El evento, desarrollado en el Alvear Icon Hotel, contó con la presencia del presidente Javier Milei, quien definió a Argentina como la “punta de lanza de la defensa de Occidente en América Latina” y abogó por abandonar la “neutralidad cómplice”.
Uno de los puntos centrales de la agenda fue la expansión de los Acuerdos de Isaac, iniciativa diplomática lanzada por Milei y el primer ministro Benjamín Netanyahu a principios de este año para profundizar la cooperación en economía, tecnología y seguridad.
Esta propuesta se inspira en los Acuerdos de Abraham de 2020.
Presentada como la expresión latinoamericana de los Acuerdos de Abraham, la iniciativa busca consolidar una red permanente de cooperación política, económica y securitaria entre “Israel”, Estados Unidos y legisladores de más de una docena de países de América Latina y el Caribe.
Junto a él participaron el canciller Pablo Quirno, el senador brasileño Flávio Bolsonaro y representantes legislativos regionales.
El objetivo declarado es construir una infraestructura de legislación y alianzas que trascienda los ciclos electorales.
Stafford Fitzgerald Haney, presidente de American Friends of Isaac Accords, sintetizó la estrategia: “relación por relación, ley por ley, amistad por amistad”.
La agenda incluye la promoción del traslado de embajadas a Jerusalén, la adopción de la definición de antisemitismo de la IHRA y la armonización legislativa contra el “terrorismo”.
Josh Reinstein, de la “Israel” Allies Foundation, enfatizó la necesidad de respuestas legislativas comunes, con un marco jurídico que se complementa con cooperación en inteligencia artificial, ciberseguridad y tecnologías de doble uso, integrando organismos financieros y empresas tecnológicas en una arquitectura que excede la diplomacia clásica.

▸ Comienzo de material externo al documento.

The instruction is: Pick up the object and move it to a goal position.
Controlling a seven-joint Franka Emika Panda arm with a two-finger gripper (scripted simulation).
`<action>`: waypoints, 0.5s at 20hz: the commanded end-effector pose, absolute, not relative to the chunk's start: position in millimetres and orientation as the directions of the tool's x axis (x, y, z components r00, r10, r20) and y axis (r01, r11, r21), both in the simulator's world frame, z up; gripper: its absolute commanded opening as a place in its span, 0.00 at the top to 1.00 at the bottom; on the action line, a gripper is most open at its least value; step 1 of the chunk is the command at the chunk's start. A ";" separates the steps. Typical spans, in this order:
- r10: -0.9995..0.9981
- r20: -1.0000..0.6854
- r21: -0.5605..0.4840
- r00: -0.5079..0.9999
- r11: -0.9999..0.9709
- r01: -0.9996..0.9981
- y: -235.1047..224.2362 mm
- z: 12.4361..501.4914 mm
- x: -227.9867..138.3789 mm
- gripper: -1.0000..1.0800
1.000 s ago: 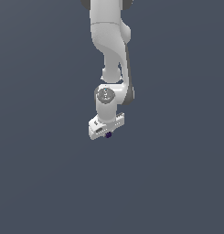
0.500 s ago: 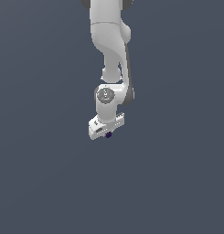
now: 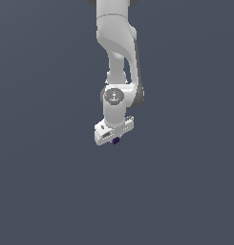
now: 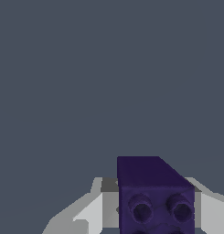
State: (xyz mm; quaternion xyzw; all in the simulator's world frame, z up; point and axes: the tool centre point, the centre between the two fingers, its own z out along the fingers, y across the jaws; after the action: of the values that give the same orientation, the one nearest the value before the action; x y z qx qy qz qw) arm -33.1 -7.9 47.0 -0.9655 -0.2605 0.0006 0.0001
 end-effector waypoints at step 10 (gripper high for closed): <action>0.503 0.000 0.000 0.864 -0.864 0.503 40.9 135.0 0.4 1.00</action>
State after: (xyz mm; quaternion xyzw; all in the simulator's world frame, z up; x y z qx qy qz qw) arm -4.7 33.0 120.7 -0.9654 -0.2608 0.0001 0.0000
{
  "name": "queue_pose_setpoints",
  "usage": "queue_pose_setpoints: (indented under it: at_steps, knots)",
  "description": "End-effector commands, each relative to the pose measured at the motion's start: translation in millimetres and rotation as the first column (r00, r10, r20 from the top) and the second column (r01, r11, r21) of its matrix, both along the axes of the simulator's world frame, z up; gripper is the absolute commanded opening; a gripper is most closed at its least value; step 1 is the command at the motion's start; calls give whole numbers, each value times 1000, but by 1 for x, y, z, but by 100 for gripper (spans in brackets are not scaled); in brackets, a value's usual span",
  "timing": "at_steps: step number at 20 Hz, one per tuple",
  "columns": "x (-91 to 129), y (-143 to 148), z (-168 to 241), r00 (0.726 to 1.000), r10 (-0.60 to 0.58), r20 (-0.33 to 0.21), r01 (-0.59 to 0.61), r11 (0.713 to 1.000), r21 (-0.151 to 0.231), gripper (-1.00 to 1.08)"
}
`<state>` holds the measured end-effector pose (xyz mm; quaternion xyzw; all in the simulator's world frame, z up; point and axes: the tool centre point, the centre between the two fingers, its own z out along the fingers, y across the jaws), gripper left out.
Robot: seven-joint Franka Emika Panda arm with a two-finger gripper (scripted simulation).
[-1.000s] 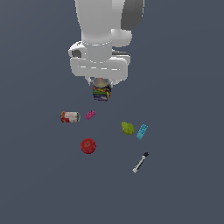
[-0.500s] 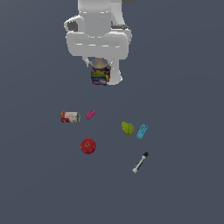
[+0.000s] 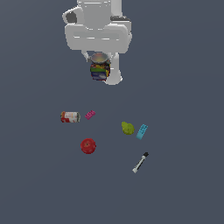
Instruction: Pick up a designated object from a clutter of objects.
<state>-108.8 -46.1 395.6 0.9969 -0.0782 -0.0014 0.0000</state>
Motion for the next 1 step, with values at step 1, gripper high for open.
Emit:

Mientras tanto, en el Congreso argentino avanzan reformas como el Súper RIGI, que beneficia sectores estratégicos como la minería crítica y la inteligencia artificial, alineándose con los intereses de inversión del proyecto.
Sin embargo, la iniciativa enfrenta resistencia interna ya que diputados de Unión por la Patria, liderados por Lorena Pokoik, presentaron un proyecto de rechazo, cuestionando la falta de transparencia sobre los compromisos asumidos y advirtiendo sobre la criminalización de la solidaridad con Palestina, citando el caso de los periodistas argentinos detenidos en Libia.

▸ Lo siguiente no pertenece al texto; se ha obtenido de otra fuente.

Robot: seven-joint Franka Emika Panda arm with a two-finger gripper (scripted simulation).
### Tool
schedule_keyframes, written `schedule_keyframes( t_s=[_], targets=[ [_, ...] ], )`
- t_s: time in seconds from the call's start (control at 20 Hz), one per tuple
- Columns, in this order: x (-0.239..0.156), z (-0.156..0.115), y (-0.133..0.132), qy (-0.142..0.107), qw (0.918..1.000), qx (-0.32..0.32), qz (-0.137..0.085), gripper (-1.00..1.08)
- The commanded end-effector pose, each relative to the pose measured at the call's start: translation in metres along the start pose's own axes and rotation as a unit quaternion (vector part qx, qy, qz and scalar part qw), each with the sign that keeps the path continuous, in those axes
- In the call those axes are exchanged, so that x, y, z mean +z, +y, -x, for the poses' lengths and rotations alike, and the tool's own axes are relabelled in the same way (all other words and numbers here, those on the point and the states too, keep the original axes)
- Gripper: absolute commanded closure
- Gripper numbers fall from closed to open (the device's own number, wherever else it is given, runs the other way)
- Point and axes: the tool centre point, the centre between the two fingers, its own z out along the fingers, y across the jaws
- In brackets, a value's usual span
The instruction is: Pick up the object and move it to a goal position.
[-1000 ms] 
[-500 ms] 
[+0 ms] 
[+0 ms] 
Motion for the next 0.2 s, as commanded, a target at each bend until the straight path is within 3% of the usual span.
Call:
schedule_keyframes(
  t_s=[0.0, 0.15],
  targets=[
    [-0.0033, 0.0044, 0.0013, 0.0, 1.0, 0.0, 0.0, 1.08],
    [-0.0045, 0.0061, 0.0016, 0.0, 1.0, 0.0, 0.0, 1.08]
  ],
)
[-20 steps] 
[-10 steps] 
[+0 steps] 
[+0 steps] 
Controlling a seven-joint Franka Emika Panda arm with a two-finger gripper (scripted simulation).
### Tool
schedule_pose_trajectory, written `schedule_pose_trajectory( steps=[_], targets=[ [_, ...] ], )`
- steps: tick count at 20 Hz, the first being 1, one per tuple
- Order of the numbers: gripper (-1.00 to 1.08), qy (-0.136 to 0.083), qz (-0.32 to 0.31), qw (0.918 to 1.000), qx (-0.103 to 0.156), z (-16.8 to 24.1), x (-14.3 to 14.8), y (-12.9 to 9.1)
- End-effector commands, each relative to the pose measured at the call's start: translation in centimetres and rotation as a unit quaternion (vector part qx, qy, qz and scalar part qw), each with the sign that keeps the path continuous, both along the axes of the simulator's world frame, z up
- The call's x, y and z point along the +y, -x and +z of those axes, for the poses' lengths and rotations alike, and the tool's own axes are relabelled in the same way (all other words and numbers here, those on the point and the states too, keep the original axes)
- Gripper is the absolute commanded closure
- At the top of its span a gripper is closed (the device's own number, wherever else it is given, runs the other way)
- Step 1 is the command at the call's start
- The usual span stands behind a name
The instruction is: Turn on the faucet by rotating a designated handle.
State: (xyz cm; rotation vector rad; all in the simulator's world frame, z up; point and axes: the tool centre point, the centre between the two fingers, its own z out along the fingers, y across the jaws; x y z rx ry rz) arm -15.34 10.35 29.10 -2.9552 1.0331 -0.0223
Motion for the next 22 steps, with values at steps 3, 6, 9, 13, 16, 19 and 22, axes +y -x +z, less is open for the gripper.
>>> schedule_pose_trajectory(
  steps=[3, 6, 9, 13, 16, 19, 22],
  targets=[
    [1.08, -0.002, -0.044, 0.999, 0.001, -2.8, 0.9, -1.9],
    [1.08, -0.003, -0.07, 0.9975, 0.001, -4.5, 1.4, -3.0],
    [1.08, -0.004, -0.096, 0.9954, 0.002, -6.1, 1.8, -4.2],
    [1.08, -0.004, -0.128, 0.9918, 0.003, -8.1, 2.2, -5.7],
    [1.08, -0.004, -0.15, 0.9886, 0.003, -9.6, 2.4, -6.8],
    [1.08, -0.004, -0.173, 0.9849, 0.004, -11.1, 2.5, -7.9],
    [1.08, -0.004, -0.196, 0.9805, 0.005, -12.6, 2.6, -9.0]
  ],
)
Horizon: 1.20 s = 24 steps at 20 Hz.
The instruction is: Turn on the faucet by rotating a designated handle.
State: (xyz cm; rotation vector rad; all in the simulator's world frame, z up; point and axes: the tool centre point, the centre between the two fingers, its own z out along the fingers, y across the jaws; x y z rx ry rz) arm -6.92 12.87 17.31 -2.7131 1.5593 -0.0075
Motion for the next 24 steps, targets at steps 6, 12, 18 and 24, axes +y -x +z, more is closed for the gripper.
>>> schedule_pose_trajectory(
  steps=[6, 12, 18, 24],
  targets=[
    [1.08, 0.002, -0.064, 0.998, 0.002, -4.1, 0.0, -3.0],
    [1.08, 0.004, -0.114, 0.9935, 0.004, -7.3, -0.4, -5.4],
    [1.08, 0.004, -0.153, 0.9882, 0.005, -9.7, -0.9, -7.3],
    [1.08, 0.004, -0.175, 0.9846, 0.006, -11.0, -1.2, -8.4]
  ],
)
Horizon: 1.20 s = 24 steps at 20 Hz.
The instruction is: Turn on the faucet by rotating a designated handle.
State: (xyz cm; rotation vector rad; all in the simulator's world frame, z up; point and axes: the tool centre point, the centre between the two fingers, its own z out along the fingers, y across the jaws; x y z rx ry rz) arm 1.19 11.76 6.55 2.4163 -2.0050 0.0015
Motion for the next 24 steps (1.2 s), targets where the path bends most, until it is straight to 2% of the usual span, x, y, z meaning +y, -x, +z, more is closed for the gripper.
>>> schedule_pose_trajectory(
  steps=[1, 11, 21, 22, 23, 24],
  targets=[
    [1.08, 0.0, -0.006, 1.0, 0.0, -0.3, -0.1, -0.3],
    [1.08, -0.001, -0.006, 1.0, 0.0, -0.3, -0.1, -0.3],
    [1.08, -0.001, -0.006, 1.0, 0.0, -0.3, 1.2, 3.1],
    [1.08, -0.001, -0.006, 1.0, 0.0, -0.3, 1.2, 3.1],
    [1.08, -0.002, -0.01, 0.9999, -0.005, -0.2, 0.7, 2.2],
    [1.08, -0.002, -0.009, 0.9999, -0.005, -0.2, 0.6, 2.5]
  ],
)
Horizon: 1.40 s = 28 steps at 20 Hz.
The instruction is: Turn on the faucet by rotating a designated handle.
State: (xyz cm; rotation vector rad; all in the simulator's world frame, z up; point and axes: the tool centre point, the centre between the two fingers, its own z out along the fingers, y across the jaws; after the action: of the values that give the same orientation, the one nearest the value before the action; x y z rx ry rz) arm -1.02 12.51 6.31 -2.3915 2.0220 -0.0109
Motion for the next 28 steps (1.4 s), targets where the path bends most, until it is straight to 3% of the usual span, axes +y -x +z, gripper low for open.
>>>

La cumbre también impulsa la creación de caucus parlamentarios y fortalece la dimensión securitaria mediante el intercambio de inteligencia y control migratorio.
Con Argentina actuando como “fuerza impulsora”, los Acuerdos de Isaac buscan proyectar un modelo de subordinación regional que integre la producción de legalidad con la expansión del capital global y la seguridad israelí.

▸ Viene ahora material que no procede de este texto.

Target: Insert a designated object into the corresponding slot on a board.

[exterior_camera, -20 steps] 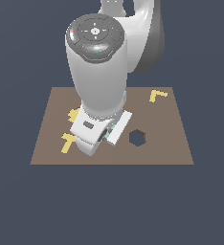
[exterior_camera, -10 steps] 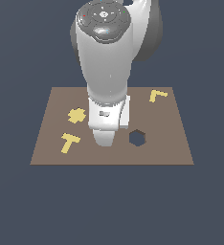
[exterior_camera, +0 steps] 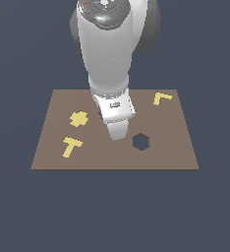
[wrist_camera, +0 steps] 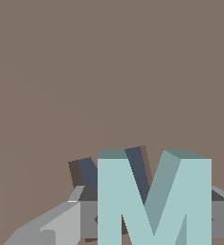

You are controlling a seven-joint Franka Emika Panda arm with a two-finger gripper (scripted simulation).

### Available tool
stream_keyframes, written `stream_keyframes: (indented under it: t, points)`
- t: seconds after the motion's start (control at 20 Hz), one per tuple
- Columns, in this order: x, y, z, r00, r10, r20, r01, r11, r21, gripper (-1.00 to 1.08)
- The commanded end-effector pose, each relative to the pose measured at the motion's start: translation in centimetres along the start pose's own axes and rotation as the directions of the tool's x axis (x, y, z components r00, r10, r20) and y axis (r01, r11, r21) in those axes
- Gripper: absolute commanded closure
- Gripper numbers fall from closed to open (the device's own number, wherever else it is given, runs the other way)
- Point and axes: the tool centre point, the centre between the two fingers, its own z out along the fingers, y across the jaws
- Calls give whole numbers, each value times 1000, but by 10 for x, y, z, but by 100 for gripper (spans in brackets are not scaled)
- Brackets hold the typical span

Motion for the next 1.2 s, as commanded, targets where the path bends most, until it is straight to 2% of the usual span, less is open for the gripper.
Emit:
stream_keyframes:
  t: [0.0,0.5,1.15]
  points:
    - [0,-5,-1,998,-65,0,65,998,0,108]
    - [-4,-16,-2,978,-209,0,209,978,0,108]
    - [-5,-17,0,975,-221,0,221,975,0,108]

Argentina se convierte en una cabeza de playa dentro del territorio latinoamericano en un encuentro que va más allá de las relaciones bilaterales, con una propuesta que trascendería los ciclos presidenciales al institucionalizar el proyecto.
La producción de legalidad en ese sentido fomenta una nueva forma de relaciones de poder como la diplomacia y la economía.